Redemptive Language, Print Culture, and Universal Salvation
in Early Black Consciousness

A Guest Post
Jessica Parr
University of New Hampshire

            By the second half of the eighteenth century, Christianity had taken on a dual meaning for African-Americans.  On the one hand, evangelical Christianity promised universal salvation, which held some appeal for marginalized and dehumanized people.  Religion also served as a bond of sorts, across an African diaspora, as free and enslaved Africans envisioned what a black society, free of the debasement of slavery, might look like.  On the other hand, white pro-slavery Christians tended to emphasize religion as a means of social control, designed to compel obedience among African slaves.  It was a bit of religious pro-slavery rhetoric unleashed by Anglican missionary Morgan Godwyn in his two treatises in 1680 and 1681.[1]  These treatises were designed to persuade planters who were reluctant to allow religious instruction to their slaves, where the question of whether it was legal to hold Christians in perpetual slavery was still unsettled law.[2]

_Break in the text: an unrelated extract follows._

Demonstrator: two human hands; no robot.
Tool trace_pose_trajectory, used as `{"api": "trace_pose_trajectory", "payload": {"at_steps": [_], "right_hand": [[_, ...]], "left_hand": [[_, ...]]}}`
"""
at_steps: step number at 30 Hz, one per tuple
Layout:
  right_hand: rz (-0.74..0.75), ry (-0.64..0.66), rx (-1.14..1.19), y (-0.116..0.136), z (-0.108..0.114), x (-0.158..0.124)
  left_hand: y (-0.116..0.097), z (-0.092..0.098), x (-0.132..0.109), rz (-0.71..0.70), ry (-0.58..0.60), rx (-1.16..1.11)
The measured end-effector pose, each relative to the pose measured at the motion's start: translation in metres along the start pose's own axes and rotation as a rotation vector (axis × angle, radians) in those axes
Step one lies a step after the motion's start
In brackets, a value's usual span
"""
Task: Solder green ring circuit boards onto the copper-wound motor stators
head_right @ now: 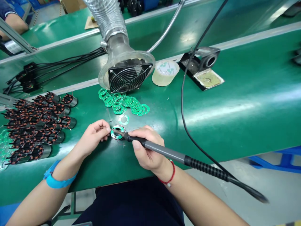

            Many early Black intellectuals and writers, including Phillis Wheatley, John Marrant, and Jupiter Hammond focused on themes of faith, redemption, and hope in their writings.  Jupiter Hammon was arguably the earliest published African American writer.  Hammon was born into slavery in Huntingdon, New York in 1711.  He remained a slave throughout his life, serving four generations of the Lloyd family. Like Wheatley, the deeply religious Hammon was literate, having been sent to school alongside the Lloyd children.  The Lloyds were a devoutly religious family, and may, like Phillis Wheatley’s masters, have seen educating their child slaves as a gesture of Christian charity.

            In 1761, Jupiter Hammon become the first African American to publish, with the publication of the first of his poems, “An Evening Thought. Salvation by Christ with Penitential Crienes: Composed by Jupiter Hammon, a Negro belonging to Mr. Lloyd of Queen's Village, on Long Island.”  “An Evening Thought” stresses the idea of universal salvation, opening with the verse: “Salvation comes by Jesus Christ alone…Redemption now to every one.” Early scriptural arguments that were used to support slavery came from the idea of original sin.  One common bit of scripture invoked by pro-slavery Christians, was the Curse of Ham, which comes from the Book of Genesis.  In this biblical story, God cursed Ham for mocking his drunken father, Noah.  His skin, and that of his descendants, were scorched black.  Proponents of slavery argued that Africans were the descendants of Ham, cursed for his sins. Hence the idea of “universal salvation” the “hereditary heathenism” that developed in early Black print culture serves a rejection of the theological validity of these scriptural interpretations.[3]  Hammon’s emphasis on salvation can be read in dual context to indicate both a salvation from sin, but also salvation from slavery.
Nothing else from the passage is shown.